Exercise prompt –
In the copy, include no pictures, but reproduce every record exactly.

---------- Extracted information ----------

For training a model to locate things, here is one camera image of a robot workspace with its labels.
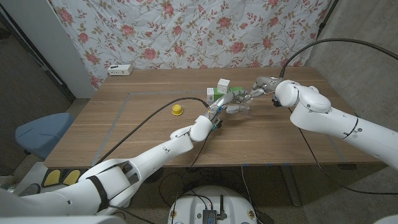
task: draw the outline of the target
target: power strip
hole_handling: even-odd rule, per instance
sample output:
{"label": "power strip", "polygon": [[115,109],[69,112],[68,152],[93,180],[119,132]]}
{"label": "power strip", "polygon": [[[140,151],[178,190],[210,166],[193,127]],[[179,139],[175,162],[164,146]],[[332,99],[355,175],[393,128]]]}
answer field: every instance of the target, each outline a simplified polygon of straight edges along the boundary
{"label": "power strip", "polygon": [[130,75],[132,65],[110,65],[108,72],[110,75]]}

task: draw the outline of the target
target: floral curtain
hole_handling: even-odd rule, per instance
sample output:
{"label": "floral curtain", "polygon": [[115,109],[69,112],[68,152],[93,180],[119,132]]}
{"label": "floral curtain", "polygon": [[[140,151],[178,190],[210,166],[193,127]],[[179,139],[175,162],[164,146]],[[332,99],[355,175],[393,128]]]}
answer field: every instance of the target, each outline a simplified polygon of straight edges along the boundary
{"label": "floral curtain", "polygon": [[[329,0],[52,0],[98,88],[134,69],[283,66],[313,42]],[[310,51],[291,65],[301,66]]]}

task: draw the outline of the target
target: blue cushion
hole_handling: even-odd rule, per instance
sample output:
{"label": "blue cushion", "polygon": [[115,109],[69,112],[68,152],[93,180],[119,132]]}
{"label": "blue cushion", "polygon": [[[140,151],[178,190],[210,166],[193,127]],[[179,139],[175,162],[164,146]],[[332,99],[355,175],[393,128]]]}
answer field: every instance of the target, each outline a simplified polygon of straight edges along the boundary
{"label": "blue cushion", "polygon": [[19,126],[15,131],[15,139],[26,151],[45,159],[73,121],[70,113],[45,116]]}

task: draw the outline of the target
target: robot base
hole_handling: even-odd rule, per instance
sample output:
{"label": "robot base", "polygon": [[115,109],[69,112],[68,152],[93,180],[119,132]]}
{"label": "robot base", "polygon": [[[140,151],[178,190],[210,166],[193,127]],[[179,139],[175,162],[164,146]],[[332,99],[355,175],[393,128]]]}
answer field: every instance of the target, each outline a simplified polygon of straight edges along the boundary
{"label": "robot base", "polygon": [[207,198],[202,197],[208,207],[208,210],[205,210],[205,204],[200,198],[191,196],[193,192],[188,191],[186,194],[189,195],[177,199],[174,213],[174,204],[172,205],[167,223],[171,224],[171,216],[174,214],[173,223],[178,224],[257,224],[253,206],[237,192],[213,185],[197,187],[193,191],[197,195],[208,197],[213,202],[213,211],[211,211],[211,204]]}

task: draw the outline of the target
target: yellow foot pedal
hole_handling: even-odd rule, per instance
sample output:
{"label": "yellow foot pedal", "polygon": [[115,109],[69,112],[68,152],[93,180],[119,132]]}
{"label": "yellow foot pedal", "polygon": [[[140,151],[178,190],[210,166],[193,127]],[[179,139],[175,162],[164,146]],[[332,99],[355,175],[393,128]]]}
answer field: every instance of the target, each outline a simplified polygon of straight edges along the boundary
{"label": "yellow foot pedal", "polygon": [[42,187],[50,187],[54,185],[58,185],[61,179],[61,171],[60,170],[48,170],[44,176],[44,180],[42,182]]}
{"label": "yellow foot pedal", "polygon": [[67,174],[62,183],[65,185],[75,184],[79,179],[80,175],[81,175],[80,170],[72,170]]}

----------

Response to this task –
For training a model to locate things, here is one camera image of a robot workspace with its labels.
task: draw the outline of the target
target: power strip
hole_handling: even-odd rule, per instance
sample output:
{"label": "power strip", "polygon": [[115,109],[69,112],[68,152],[93,180],[119,132]]}
{"label": "power strip", "polygon": [[[140,151],[178,190],[210,166],[193,127]],[[179,139],[175,162],[164,146]],[[332,99],[355,175],[393,128]]]}
answer field: every instance of the target, each outline a simplified polygon of straight edges along the boundary
{"label": "power strip", "polygon": [[130,75],[132,65],[110,65],[108,72],[110,75]]}

task: draw the outline of the target
target: floral curtain
hole_handling: even-odd rule, per instance
sample output:
{"label": "floral curtain", "polygon": [[115,109],[69,112],[68,152],[93,180],[119,132]]}
{"label": "floral curtain", "polygon": [[[140,151],[178,190],[210,166],[193,127]],[[179,139],[175,162],[164,146]],[[332,99],[355,175],[393,128]]]}
answer field: every instance of the target, each outline a simplified polygon of straight edges along the boundary
{"label": "floral curtain", "polygon": [[[329,0],[52,0],[98,88],[134,69],[283,66],[313,42]],[[310,51],[291,65],[301,66]]]}

task: draw the outline of the target
target: blue cushion
hole_handling: even-odd rule, per instance
sample output:
{"label": "blue cushion", "polygon": [[115,109],[69,112],[68,152],[93,180],[119,132]]}
{"label": "blue cushion", "polygon": [[[140,151],[178,190],[210,166],[193,127]],[[179,139],[175,162],[164,146]],[[332,99],[355,175],[393,128]]]}
answer field: every instance of the target, each outline a simplified polygon of straight edges along the boundary
{"label": "blue cushion", "polygon": [[19,126],[15,131],[15,139],[26,151],[45,159],[73,121],[70,113],[45,116]]}

task: draw the outline of the target
target: robot base
hole_handling: even-odd rule, per instance
sample output:
{"label": "robot base", "polygon": [[115,109],[69,112],[68,152],[93,180],[119,132]]}
{"label": "robot base", "polygon": [[[140,151],[178,190],[210,166],[193,127]],[[179,139],[175,162],[164,146]],[[332,99],[355,175],[393,128]]]}
answer field: every instance of the target, each outline a simplified polygon of straight edges along the boundary
{"label": "robot base", "polygon": [[207,198],[202,197],[208,207],[208,210],[205,210],[205,204],[200,198],[191,196],[193,192],[188,191],[186,194],[189,195],[177,199],[174,213],[174,204],[172,205],[167,223],[171,224],[171,216],[174,214],[173,223],[178,224],[257,224],[253,206],[237,192],[213,185],[197,187],[193,191],[197,195],[208,197],[213,202],[213,211],[211,211],[211,204]]}

task: draw the outline of the target
target: yellow foot pedal
hole_handling: even-odd rule, per instance
sample output:
{"label": "yellow foot pedal", "polygon": [[115,109],[69,112],[68,152],[93,180],[119,132]]}
{"label": "yellow foot pedal", "polygon": [[[140,151],[178,190],[210,166],[193,127]],[[179,139],[175,162],[164,146]],[[332,99],[355,175],[393,128]]]}
answer field: every instance of the target, each outline a simplified polygon of straight edges along the boundary
{"label": "yellow foot pedal", "polygon": [[42,187],[50,187],[54,185],[58,185],[61,179],[61,171],[60,170],[48,170],[44,176],[44,180],[42,182]]}
{"label": "yellow foot pedal", "polygon": [[67,174],[62,183],[65,185],[75,184],[79,179],[80,175],[81,175],[80,170],[72,170]]}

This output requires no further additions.